I enjoy a good murder, but I also have to acknowledge that George Orwell was right in his essay “The Decline of the English Murder” that the quality of murder has plummeted since the 1920s. The typical English murderer in the those days was, say, a respectable suburban solicitor who conceived an overpowering passion for a woman not his wife and consequently had somehow to dispose of the woman who was his wife. He had much to lose, a desperate need for concealment, no real experience with knives, poisons, ropes, and guns, but a reasonably sharp intelligence. He usually devised a brilliant murder plan, complete with alibi, to gain his end, but there was always one thing he forgot — that the 8:44 a.m. train from Paddington to Chilham Rise did not run on Saturdays, for instance.
He was doomed, of course, and sometimes his paramour turned against him at the nadir of his fortunes. But there was real pathos in his fate which reached a terrible climax when the judge placed the black triangle cap over his wig and began to pronounce solemnly: “It is the judgment of this court that you be taken from here to a place of execution . . .”
By the 1940s, complained Orwell, this kind of gripping story had been replaced by essentially trivial murders such as those committed in London by a young G.I. deserter and his dance-hall girlfriend who knocked off a taxi-driver in London without much forethought (or indeed afterthought.) These almost motiveless murders, thought Orwell, were simply uninteresting to any person of taste.
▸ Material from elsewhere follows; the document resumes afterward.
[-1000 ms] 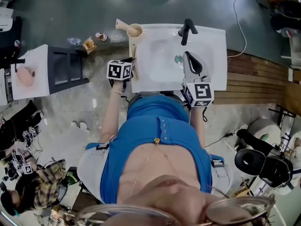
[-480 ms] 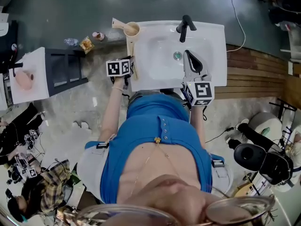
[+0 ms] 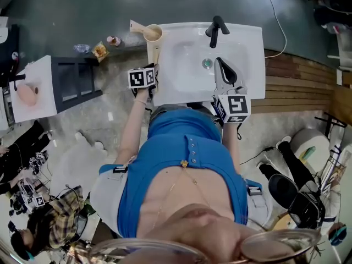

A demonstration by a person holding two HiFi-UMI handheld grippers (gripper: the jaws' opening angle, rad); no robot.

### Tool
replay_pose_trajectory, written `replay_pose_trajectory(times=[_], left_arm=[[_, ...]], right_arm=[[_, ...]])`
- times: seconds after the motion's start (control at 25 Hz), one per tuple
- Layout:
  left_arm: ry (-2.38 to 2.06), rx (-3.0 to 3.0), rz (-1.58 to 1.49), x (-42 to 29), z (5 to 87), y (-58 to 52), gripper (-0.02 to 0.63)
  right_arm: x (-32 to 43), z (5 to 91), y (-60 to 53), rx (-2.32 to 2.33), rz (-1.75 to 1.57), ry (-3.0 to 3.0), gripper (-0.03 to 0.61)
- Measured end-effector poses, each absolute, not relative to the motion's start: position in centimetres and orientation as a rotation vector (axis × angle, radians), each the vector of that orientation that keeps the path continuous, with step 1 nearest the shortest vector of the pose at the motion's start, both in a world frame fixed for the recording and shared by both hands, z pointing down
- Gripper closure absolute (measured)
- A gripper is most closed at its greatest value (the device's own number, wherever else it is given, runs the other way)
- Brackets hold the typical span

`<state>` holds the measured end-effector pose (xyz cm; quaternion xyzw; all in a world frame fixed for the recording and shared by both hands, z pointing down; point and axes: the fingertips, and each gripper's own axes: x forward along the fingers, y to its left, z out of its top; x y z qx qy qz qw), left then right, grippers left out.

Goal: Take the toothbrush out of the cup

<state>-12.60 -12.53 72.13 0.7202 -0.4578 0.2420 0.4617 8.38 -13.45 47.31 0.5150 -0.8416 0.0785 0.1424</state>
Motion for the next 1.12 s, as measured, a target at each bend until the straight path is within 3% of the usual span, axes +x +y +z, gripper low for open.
replay_pose_trajectory(times=[0.36, 0.68, 1.12], left_arm=[[-1.115, 1.797, 0.585, -12.3, 71.5, -12.2, 0.469], [-1.126, 1.822, 0.557, -12.1, 70.4, -12.1, 0.454], [-1.186, 1.869, 0.535, -12.5, 67.9, -12.4, 0.55]], right_arm=[[7.9, 47.3, -13.4, 1.466, 0.225, -2.437, 0.576], [7.2, 47.6, -13.5, 1.431, 0.223, -2.45, 0.576], [5.5, 47.8, -14.1, 1.363, 0.218, -2.477, 0.576]])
They were simply events. They lacked the sense of a soul struggling helplessly against the fate he had brought down on himself. As it happens, motiveless murders did furnish material for writers as different as Albert Camus and Truman Capote. Even so I am on Orwell’s side of the taste divide here.
One result of the decline of the English (and American) murder is that murders today have to be made interesting by being made technically complex. That is far easier to ensure in a thriller than in real life. It is impossible to imagine, for instance, a real-life murderer planning the convoluted crime in Scott Turow’s novel, Presumed Innocent, in which an angry wife tries to get her husband blamed for the murder of his mistress by injecting his semen into her vagina. Such things just don’t . . .
Hang on a moment. Here’s a Daily Mail report of a murder in the fashionable Catalan city of Barcelona that depends on exactly the same plot device.
In fact, the plot of this particular murder was even more complicated than Turow’s novel. The murderer was a young woman who, as the murder reveals, seems to have been a cold-hearted psychopathic killer right out of Patricia Highsmith’s Ripley novels. Maria Angeles Molina, described as a “businesswoman,” befriended another young woman, stole her identity, and then took more than a million Euros in bank loans and insurance payments from her accounts. To cover up this crime, Molina then invited the girl to her apartment, sedated her, put a plastic bag over her head and killed her. And to cover up the murder, she then injected semen obtained from male prostitutes in a brothel into the girl’s mouth and vagina so that the police would believe she was the victim of rape and a sexual murder.
Like our more sympathetic English murderer, however, she forgot one thing — well, actually several things. She forgot the CCTV cameras which recorded her withdrawing money from the bank in an unconvincing black wig. She forgot also her victim’s identity papers which a boyfriend found concealed in her bathroom. As a result she has been sentenced to 22 years in prison.
Two aspects of the case, however, surely need to be cleared up in the interests of justice. The first is, ahem, how did she actually get the semen of the male prostitutes? After all, she would want them not to realize what she was planning to do with it. What reason did she give? Or is such a request simply routine in the life of the modern gigolo? (“It’s for my daughter’s science project.”)
And has anyone checked for a copy of Turow’s book or the DVD of the movie in Ms. Molina’s apartment? It would be more terrifying if no copies are found than if they are.